> **WHAT IS BEING ASKED**:
Every entry below should appear in the answer exactly as written, apart from the pictures.

> **RECORDS TO USE**:
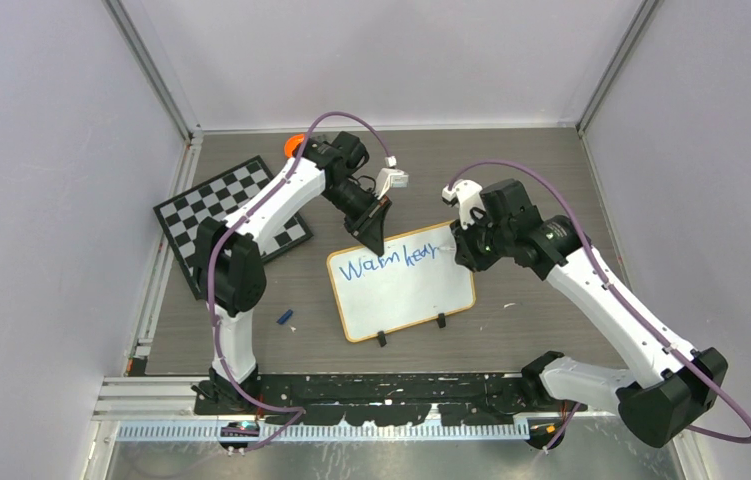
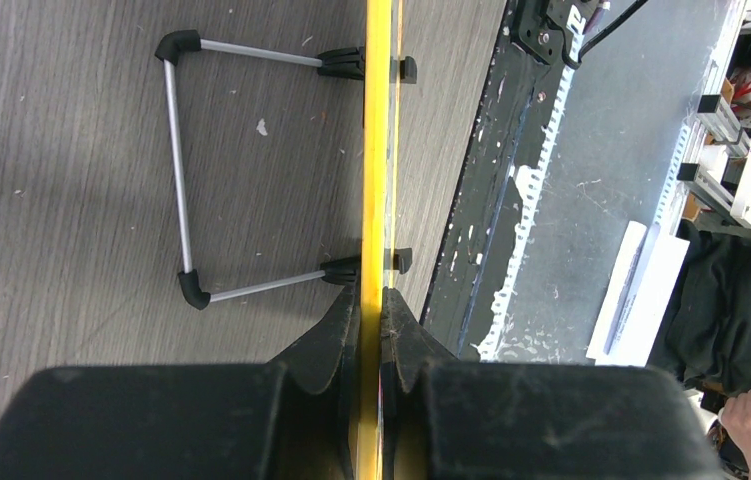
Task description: Write a sentence on the whiteboard
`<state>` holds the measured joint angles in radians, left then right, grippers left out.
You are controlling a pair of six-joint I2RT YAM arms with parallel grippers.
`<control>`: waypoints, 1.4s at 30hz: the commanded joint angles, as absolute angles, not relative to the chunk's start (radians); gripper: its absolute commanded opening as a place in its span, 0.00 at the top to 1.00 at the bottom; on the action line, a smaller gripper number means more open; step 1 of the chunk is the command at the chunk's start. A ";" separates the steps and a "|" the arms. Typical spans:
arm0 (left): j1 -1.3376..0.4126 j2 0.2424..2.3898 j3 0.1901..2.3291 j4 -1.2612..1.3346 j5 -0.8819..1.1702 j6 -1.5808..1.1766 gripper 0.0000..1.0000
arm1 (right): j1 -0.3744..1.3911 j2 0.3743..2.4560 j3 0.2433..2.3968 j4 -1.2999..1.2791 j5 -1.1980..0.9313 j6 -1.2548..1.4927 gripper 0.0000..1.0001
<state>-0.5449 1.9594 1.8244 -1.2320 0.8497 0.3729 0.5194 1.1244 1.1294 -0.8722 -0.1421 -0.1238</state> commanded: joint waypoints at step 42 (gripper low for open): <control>-0.569 2.008 1.848 -1.229 0.826 0.371 1.00 | 0.477 1.137 1.204 -0.841 -0.174 -0.151 1.00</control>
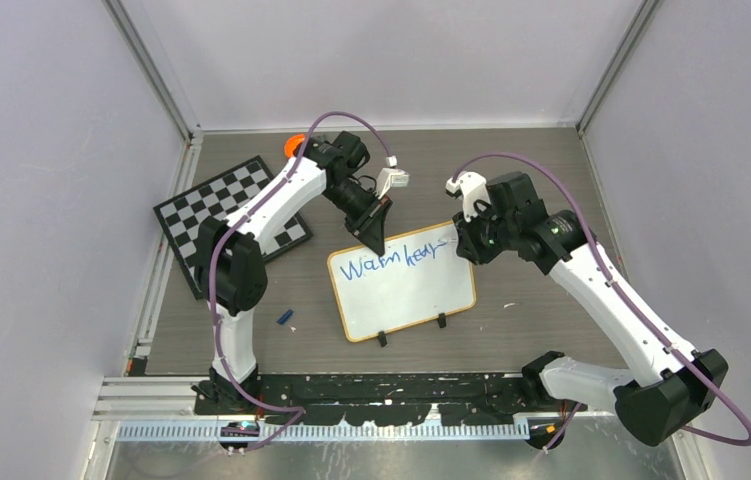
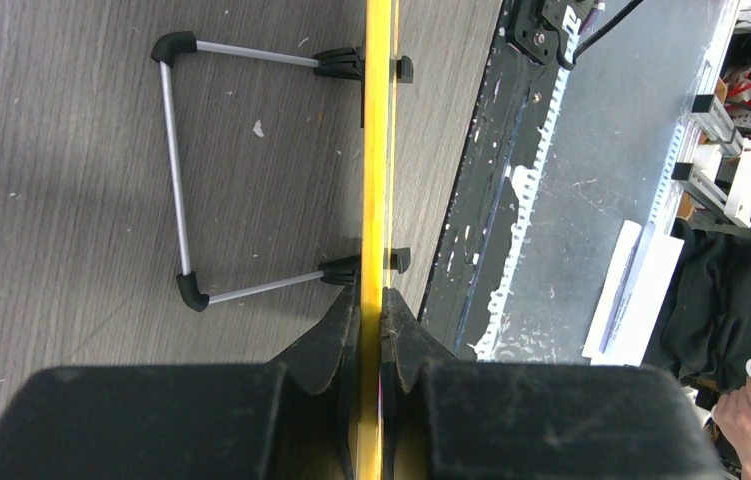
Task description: Write a sentence on the whiteboard
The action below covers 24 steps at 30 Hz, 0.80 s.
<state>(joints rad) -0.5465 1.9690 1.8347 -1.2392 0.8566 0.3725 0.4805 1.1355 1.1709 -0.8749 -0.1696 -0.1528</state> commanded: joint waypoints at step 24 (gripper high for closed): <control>-0.569 2.009 1.844 -1.225 0.823 0.376 1.00 | 0.476 1.138 1.079 -0.840 -0.117 -0.161 1.00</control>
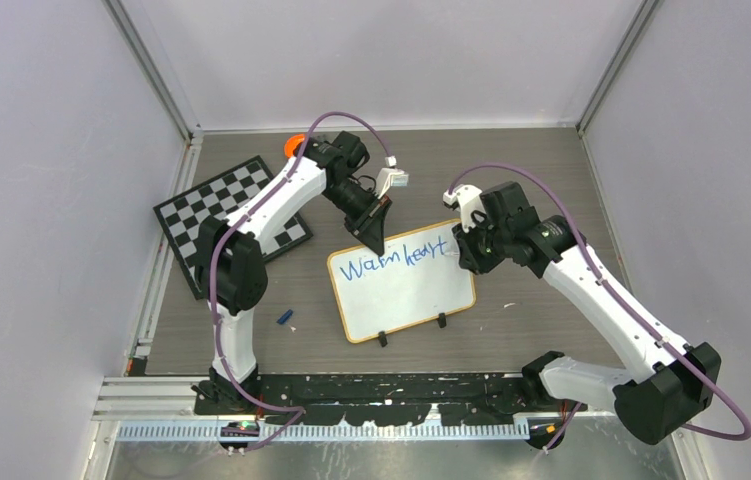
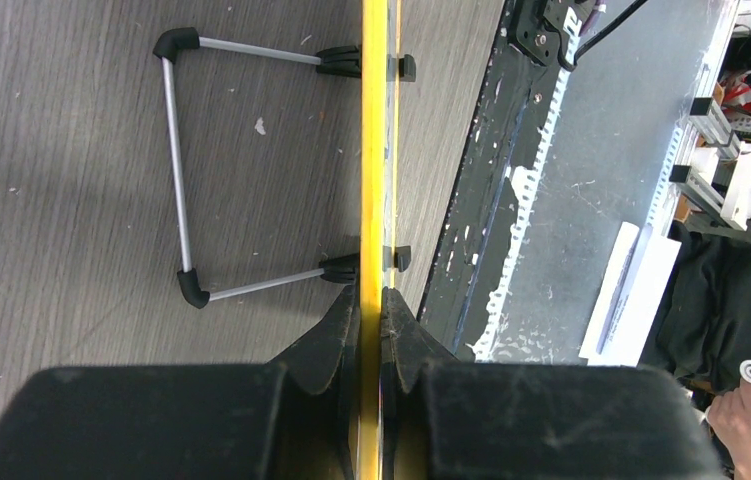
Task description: Write a sentence on the whiteboard
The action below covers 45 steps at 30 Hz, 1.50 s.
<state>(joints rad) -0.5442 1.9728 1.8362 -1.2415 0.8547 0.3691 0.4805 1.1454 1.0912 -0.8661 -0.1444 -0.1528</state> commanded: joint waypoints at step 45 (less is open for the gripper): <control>-0.568 2.006 1.840 -1.227 0.822 0.383 1.00 | 0.463 1.166 1.195 -0.832 -0.084 -0.145 1.00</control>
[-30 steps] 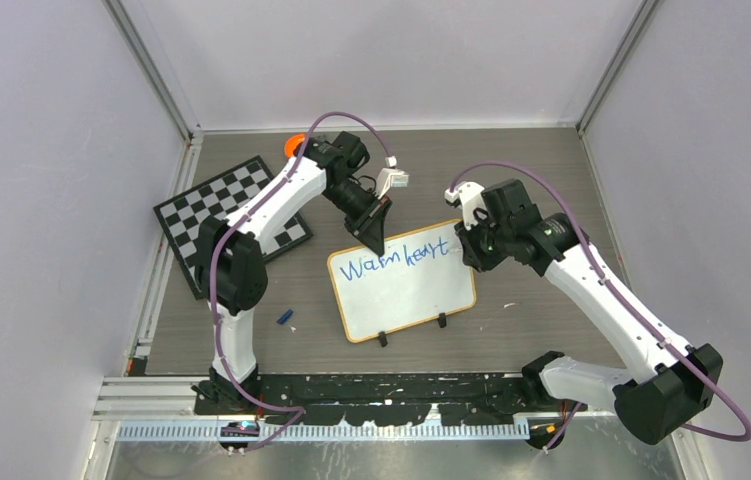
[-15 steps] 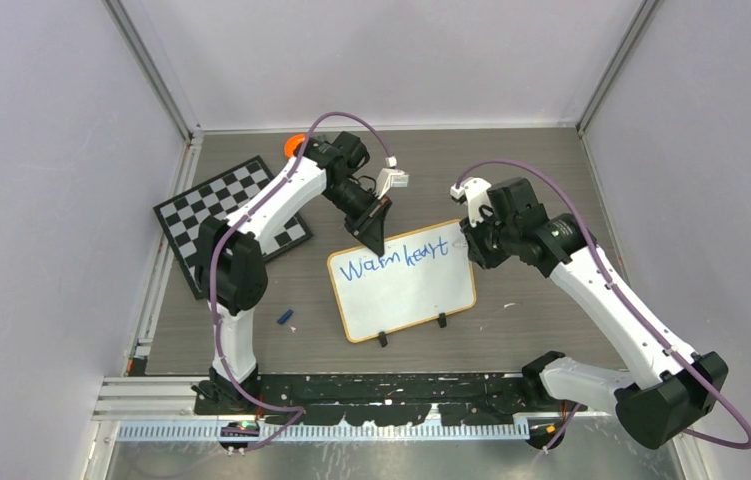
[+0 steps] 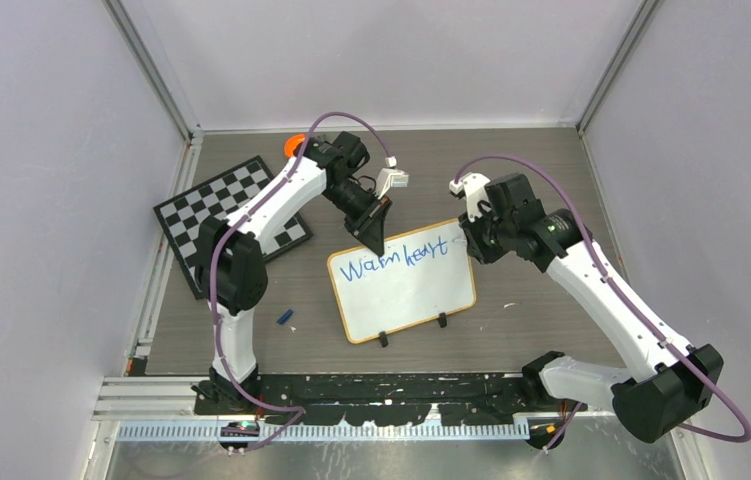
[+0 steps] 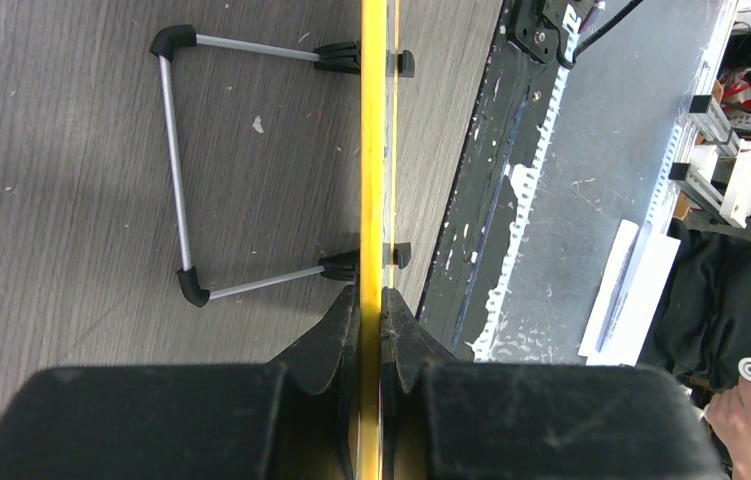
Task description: Write a sentence on the whiteboard
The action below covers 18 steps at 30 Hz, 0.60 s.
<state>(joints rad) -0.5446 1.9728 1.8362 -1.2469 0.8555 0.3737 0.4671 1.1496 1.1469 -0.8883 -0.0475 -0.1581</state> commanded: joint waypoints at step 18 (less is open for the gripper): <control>-0.569 2.015 1.839 -1.227 0.822 0.385 1.00 | 0.463 1.144 1.122 -0.863 -0.061 -0.193 1.00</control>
<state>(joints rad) -0.5446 1.9732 1.8362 -1.2476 0.8547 0.3733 0.4671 1.1564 1.1351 -0.8898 -0.0944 -0.1669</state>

> **EXERCISE OUTPUT**:
Task description: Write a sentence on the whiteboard
`<state>` holds the measured joint angles in radians, left then right, grippers left out.
You are controlling a pair of six-joint I2RT YAM arms with parallel grippers.
`<control>`: waypoints, 1.4s at 30hz: the commanded joint angles, as absolute angles, not relative to the chunk's start (radians); gripper: its absolute commanded opening as a place in its span, 0.00 at the top to 1.00 at the bottom; on the action line, a smaller gripper number means more open; step 1 of the chunk is the command at the chunk's start. A ";" separates the steps and a "|" the arms. Typical spans:
arm0 (left): j1 -1.3376..0.4126 j2 0.2424..2.3898 j3 0.1901..2.3291 j4 -1.2612..1.3346 j5 -0.8819..1.1702 j6 -1.5808..1.1766 gripper 0.0000..1.0000
arm1 (right): j1 -0.3744..1.3911 j2 0.3743..2.4560 j3 0.2433..2.3968 j4 -1.2999..1.2791 j5 -1.1980..0.9313 j6 -1.2548..1.4927 gripper 0.0000..1.0001
<state>-0.5449 1.9594 1.8244 -1.2320 0.8497 0.3729 0.5194 1.1244 1.1294 -0.8722 -0.1421 -0.1238</state> commanded: joint waypoints at step 42 (gripper low for open): <control>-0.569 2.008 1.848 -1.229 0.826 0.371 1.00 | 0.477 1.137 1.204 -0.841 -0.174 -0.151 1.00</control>
Task description: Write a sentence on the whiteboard
The action below covers 24 steps at 30 Hz, 0.80 s.
<state>(joints rad) -0.5465 1.9690 1.8347 -1.2392 0.8566 0.3725 0.4805 1.1355 1.1709 -0.8749 -0.1696 -0.1528</state> commanded: joint waypoints at step 24 (gripper high for closed): <control>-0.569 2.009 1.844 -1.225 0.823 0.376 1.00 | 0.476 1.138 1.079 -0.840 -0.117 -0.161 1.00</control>
Task description: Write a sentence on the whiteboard
The action below covers 45 steps at 30 Hz, 1.50 s.
<state>(joints rad) -0.5442 1.9728 1.8362 -1.2415 0.8547 0.3691 0.4805 1.1454 1.0912 -0.8661 -0.1444 -0.1528</state> commanded: joint waypoints at step 45 (less is open for the gripper): <control>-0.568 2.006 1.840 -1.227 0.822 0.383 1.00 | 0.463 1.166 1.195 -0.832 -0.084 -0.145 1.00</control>
[-30 steps] 
[-15 steps] 
[+0 steps] 
[+0 steps] 
Task description: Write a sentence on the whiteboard
The action below covers 18 steps at 30 Hz, 0.60 s.
<state>(joints rad) -0.5446 1.9728 1.8362 -1.2469 0.8555 0.3737 0.4671 1.1496 1.1469 -0.8883 -0.0475 -0.1581</state> commanded: joint waypoints at step 18 (less is open for the gripper): <control>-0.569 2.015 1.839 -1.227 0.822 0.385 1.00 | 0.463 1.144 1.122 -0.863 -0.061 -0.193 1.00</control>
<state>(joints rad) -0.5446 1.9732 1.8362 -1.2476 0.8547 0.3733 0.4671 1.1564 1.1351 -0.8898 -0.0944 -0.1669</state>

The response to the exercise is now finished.